“Mick told Freddie Mercury who he was. As Mick walked away, Freddie shouted: ‘We’ll be bigger than you one day’”: The epic story of Sweet, the 70s glam icons who burned bright and refused to fade away
Sweet were one of the original 70s glam bands – and more than 50 years later, guitarist Andy Scott is keeping the flag flying

Heads turn as Andy Scott pushes through the saloon doors of The Barley Mow, a mane of long white hair trailing behind him. To commemorate the final album by Scott’s band Sweet, Classic Rock has brought the guitarist back to the pub in London’s Paddington frequented by the original group throughout the 70s. This is the watering hole in which Sweet came to relax over a pint or three following the recording of their biggest hits, including Hellraiser, Blockbuster! and The Ballroom Blitz. According to Sweet folklore, a section of Fox On The Run may even have been written within these walls.
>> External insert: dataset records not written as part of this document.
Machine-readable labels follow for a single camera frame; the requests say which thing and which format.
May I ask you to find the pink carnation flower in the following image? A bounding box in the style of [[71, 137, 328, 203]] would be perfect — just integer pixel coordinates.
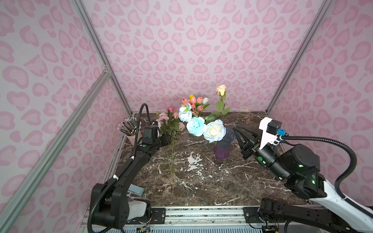
[[156, 113, 170, 135]]

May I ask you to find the magenta rose stem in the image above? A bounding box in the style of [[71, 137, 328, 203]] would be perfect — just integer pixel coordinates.
[[168, 107, 185, 174]]

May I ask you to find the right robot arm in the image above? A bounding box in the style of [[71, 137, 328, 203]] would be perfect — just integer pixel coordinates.
[[233, 125, 373, 233]]

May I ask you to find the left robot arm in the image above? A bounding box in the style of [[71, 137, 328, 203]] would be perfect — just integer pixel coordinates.
[[87, 125, 172, 233]]

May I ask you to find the purple glass vase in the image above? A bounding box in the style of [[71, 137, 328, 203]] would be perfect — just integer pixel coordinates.
[[214, 128, 236, 160]]

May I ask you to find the pink pen cup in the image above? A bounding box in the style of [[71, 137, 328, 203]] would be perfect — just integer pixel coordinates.
[[117, 116, 141, 145]]

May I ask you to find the white cream rose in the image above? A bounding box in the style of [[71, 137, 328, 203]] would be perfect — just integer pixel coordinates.
[[203, 119, 226, 143]]

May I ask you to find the small teal white flower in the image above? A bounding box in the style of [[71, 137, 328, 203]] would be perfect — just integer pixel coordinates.
[[178, 103, 192, 122]]

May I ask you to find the peach rose stem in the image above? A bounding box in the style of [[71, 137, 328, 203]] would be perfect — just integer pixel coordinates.
[[212, 84, 230, 117]]

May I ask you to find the teal carnation flower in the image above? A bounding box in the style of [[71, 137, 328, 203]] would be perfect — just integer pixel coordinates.
[[186, 117, 207, 137]]

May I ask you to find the pink tulip bunch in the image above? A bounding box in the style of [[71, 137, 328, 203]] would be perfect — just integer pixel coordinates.
[[181, 95, 210, 117]]

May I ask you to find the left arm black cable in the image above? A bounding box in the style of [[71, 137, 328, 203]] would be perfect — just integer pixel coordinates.
[[86, 102, 153, 233]]

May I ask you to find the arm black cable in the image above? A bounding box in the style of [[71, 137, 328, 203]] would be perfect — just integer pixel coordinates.
[[281, 135, 373, 217], [86, 102, 153, 233]]

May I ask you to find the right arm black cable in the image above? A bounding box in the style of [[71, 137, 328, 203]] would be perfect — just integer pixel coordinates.
[[281, 135, 373, 217]]

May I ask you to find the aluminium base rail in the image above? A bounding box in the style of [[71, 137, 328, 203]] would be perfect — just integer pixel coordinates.
[[109, 205, 285, 233]]

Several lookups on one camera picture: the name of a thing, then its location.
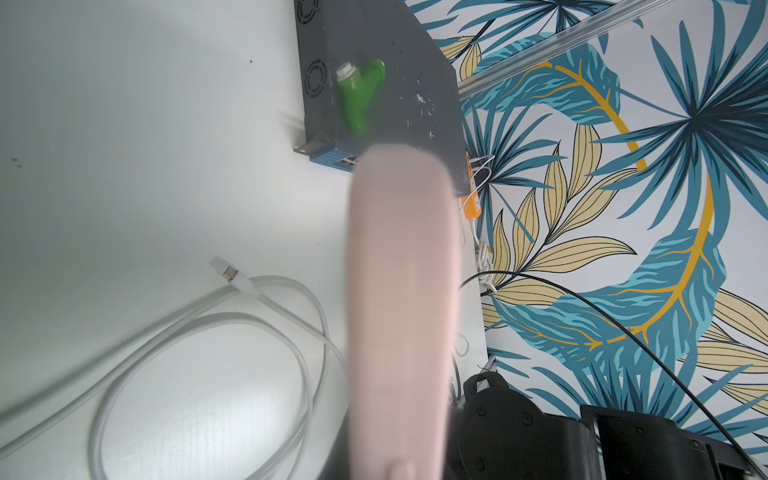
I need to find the phone with white case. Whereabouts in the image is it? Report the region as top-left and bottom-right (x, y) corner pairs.
(346, 144), (461, 479)

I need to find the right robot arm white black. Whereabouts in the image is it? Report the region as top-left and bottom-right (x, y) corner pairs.
(444, 371), (755, 479)

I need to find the orange power strip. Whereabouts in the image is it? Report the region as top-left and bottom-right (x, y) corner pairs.
(461, 153), (482, 221)

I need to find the green plastic tool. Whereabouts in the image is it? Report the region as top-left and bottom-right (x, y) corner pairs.
(336, 59), (386, 136)

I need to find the grey network switch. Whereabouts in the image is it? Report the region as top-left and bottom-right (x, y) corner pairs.
(293, 1), (470, 196)

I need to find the white charging cable tangle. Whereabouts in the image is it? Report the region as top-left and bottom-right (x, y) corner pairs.
(0, 256), (349, 480)

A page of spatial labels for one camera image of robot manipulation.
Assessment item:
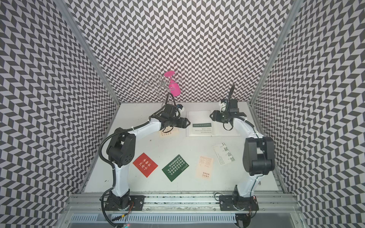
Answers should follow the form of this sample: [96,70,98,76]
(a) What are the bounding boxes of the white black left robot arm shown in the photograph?
[98,93,191,210]

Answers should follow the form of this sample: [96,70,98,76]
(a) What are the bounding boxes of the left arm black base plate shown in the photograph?
[105,195,145,211]

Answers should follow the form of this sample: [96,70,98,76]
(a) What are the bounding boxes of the aluminium front rail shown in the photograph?
[61,191,303,214]

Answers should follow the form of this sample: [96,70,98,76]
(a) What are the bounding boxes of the red square card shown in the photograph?
[133,153,158,178]

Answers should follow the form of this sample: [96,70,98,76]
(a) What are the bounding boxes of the dark green grid card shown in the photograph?
[162,155,189,182]

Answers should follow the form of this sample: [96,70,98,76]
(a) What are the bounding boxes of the white photo album bicycle cover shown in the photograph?
[186,110,240,137]

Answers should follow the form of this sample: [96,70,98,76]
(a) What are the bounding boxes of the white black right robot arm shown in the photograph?
[210,85,275,212]

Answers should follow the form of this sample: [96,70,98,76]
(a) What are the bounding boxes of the pale pink card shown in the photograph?
[196,156,214,180]

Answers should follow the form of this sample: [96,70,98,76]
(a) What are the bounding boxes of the pink plastic cup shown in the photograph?
[164,71,181,97]

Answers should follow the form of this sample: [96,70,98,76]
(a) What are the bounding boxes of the chrome wire cup stand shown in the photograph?
[143,75,182,95]

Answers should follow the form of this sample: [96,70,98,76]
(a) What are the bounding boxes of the white calligraphy card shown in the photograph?
[213,143,235,166]

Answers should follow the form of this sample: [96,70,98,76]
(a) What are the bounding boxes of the green white text card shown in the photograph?
[190,123,213,136]

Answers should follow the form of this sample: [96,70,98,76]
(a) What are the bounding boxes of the beige calendar card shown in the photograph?
[159,127,179,139]

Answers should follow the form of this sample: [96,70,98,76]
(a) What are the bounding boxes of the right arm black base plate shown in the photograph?
[218,195,259,212]

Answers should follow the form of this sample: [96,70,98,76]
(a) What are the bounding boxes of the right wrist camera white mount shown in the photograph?
[219,99,229,112]
Scott isn’t entirely sure whether he visited The Barley Mow since those heady days. “I may have done,” he says, grinning, “but that would be when I lived in London”, and the inference is clear. These days the Welsh guitarist – who in June 2024 celebrated his 75th birthday with an event in Portmeirion surrounded by fans who have adored him for decades – resides more peacefully in the West Country, with wife Jane and their dog Ted.
Strictly speaking, Scott isn’t a Sweet original (the hitmakers were called The Sweet until ’74), having become their third lead guitarist in 1970. More than half a century on, following the deaths of blond bombshell frontman Brian Connolly in 1997, drummer Mick Tucker in 2002 and bassist Steve Priest four years ago, Scott became the last man standing from the group that found super-stardom during the era of glam rock. That fact weighs heavy on his mind, and although relations between band members were tempestuous at times – Sweet reluctantly sacked Connolly in 1979, when he was gripped by the alcoholism that eventually claimed his life, then continued as a three-piece – absent friends are never too far from Scott’s thoughts or words.
Having fought testicular cancer for 15 years, Scott is very much in touch with his own mortality, and is determined to enjoy the years he has left as both a musician and a human being. For now, with a half-pint of bitter in hand, a nostalgic Scott is enjoying being back at The Barley Mow, close to where back in the day, Sweet became fixtures at Audio International Studios in Rodmarten Street.
“With the singles, we’d get everything done in one day, including B-sides, before heading over here,” he remembers. “The first was probably Poppa Joe [a UK No.11 in 1972], though we didn’t play on that one.”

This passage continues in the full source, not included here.